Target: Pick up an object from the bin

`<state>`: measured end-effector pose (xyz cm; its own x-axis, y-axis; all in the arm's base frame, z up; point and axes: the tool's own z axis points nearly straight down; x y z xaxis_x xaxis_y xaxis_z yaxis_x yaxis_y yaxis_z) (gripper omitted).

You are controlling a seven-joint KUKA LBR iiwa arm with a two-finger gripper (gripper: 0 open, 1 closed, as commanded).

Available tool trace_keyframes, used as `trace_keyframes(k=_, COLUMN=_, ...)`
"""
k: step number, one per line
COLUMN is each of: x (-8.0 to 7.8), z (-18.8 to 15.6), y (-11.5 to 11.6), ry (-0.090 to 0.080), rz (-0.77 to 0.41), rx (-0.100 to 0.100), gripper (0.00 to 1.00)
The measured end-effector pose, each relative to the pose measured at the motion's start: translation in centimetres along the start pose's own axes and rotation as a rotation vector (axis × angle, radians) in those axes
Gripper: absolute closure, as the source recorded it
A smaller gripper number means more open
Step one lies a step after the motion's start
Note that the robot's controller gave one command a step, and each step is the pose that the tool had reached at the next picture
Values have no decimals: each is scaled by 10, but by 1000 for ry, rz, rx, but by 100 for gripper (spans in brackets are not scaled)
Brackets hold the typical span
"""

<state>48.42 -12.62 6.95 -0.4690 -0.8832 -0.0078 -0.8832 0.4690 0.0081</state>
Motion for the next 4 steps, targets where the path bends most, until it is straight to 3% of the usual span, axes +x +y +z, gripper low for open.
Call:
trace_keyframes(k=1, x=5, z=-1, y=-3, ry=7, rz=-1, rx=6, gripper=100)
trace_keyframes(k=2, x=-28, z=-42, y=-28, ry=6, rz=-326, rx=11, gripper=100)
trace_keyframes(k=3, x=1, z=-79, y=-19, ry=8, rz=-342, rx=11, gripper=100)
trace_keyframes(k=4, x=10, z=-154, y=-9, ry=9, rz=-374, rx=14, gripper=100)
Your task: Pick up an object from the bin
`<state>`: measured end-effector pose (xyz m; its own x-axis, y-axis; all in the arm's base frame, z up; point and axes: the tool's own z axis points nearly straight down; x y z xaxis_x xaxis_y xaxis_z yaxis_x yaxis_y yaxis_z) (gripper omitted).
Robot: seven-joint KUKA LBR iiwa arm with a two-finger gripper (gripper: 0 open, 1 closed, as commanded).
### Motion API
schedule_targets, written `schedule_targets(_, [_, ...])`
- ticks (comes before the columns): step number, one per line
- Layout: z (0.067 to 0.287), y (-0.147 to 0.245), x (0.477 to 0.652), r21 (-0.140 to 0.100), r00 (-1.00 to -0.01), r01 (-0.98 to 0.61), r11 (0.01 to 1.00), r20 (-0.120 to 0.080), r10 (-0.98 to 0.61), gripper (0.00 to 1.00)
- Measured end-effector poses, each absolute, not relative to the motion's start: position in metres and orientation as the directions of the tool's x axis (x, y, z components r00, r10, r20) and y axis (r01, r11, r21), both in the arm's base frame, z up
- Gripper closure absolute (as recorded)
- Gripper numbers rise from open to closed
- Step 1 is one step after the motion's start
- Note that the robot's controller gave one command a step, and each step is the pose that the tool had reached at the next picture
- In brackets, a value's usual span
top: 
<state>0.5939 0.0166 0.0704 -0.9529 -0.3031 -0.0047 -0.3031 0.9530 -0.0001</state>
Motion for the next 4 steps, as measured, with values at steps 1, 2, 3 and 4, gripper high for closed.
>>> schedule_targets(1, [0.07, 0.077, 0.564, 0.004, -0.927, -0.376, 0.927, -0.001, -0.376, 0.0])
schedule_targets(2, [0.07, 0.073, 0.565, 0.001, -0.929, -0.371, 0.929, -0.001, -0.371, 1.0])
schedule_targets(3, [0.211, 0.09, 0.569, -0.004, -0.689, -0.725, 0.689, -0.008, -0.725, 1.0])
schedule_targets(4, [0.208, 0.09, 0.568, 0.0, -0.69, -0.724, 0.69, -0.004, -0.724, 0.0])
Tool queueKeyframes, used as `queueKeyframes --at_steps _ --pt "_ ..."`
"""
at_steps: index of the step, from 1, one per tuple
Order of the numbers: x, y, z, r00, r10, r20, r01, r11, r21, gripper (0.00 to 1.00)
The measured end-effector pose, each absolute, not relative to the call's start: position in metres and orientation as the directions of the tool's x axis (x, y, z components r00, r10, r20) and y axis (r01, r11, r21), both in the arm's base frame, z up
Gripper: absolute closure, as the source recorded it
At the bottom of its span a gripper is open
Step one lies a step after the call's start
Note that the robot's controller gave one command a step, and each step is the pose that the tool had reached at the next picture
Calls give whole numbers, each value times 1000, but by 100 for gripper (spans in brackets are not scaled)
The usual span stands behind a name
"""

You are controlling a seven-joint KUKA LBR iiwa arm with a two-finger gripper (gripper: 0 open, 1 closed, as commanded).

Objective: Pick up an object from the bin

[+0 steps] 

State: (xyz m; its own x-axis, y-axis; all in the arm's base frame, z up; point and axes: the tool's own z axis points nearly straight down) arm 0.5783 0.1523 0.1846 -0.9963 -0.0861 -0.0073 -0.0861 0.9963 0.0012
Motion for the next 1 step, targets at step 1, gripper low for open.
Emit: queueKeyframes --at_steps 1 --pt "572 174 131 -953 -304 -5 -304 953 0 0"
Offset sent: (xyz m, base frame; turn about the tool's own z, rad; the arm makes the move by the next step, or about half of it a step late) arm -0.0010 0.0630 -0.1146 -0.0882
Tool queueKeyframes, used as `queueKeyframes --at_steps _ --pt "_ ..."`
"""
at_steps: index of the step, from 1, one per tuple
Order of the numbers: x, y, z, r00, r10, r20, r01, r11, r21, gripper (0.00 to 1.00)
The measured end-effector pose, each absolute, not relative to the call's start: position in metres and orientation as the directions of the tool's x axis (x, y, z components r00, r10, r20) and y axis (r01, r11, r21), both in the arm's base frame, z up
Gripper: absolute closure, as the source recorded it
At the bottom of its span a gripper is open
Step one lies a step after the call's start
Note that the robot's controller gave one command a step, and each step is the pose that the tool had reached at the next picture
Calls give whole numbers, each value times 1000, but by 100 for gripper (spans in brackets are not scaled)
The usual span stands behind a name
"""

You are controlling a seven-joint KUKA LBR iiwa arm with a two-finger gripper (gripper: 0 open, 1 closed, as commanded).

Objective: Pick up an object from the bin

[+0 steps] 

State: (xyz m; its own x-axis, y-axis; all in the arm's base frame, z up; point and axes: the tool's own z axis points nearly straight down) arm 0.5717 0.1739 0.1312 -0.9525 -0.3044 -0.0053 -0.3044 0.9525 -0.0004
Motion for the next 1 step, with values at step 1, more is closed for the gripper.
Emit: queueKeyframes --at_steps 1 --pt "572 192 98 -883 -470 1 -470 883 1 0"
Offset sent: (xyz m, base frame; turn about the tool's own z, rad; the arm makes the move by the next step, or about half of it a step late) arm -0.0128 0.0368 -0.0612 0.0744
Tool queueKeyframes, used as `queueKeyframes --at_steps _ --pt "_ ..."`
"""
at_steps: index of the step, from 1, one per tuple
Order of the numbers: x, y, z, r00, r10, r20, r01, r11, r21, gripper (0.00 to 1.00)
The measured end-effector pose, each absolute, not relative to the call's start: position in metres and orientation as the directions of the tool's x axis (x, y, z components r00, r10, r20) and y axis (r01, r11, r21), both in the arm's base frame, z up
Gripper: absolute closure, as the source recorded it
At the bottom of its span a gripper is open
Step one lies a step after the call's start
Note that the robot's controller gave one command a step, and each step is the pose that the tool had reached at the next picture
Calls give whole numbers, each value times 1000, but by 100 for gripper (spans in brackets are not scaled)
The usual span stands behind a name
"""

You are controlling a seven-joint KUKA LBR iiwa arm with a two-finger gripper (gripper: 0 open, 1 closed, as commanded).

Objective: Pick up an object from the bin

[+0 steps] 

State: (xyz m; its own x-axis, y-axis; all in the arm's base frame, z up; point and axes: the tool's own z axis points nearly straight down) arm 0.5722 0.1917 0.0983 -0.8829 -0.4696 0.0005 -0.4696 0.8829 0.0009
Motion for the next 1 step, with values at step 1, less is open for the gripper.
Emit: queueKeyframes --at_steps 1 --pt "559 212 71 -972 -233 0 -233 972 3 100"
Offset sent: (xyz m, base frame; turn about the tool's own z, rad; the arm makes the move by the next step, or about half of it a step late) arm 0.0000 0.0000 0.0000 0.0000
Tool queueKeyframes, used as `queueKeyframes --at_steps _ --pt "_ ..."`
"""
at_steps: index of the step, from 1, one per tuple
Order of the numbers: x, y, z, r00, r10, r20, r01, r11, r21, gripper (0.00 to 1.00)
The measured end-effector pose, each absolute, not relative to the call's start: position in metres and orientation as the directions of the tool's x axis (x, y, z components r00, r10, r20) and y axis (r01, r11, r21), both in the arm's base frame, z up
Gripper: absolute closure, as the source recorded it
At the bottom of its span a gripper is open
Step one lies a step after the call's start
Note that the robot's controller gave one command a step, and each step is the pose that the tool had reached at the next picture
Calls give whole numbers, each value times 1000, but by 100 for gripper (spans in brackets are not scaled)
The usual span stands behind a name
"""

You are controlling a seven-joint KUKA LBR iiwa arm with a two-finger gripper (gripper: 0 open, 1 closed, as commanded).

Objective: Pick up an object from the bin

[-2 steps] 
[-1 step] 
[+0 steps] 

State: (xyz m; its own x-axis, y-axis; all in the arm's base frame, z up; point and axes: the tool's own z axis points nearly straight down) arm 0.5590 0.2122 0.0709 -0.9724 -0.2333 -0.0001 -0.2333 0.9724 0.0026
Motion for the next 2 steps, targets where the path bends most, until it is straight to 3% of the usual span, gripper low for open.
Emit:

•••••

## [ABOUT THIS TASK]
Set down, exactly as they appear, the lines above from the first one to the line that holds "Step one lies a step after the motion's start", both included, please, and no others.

## [REPLY TO THE TASK]
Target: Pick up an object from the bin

`<state>`: measured end-effector pose (xyz cm; its own x-axis, y-axis; all in the arm's base frame, z up; point and axes: the tool's own z axis points nearly straight down; x y z xaxis_x xaxis_y xaxis_z yaxis_x yaxis_y yaxis_z) (gripper omitted).

You are controlling a seven-joint KUKA LBR iiwa arm with a two-finger gripper (gripper: 0 open, 1 closed, as commanded).

Available tool trace_keyframes, used as `trace_keyframes(k=_, COLUMN=_, ...)`
"""
k: step number, one per line
COLUMN is each of: x (-8.0 to 7.8), z (-18.8 to 15.6), y (-11.5 to 11.6), ry (-0.090 to 0.080), rz (-0.77 to 0.41), rx (-0.100 to 0.100), gripper (0.00 to 1.00)
The measured end-effector pose, each relative to the pose measured at the motion's start: translation in centimetres along the start pose's own axes and rotation as a rotation vector (axis × angle, radians) in those axes
Gripper: absolute closure, as the source recorded it
A smaller gripper number means more open
Step one lies a step after the motion's start

Nothing more remains in this exercise.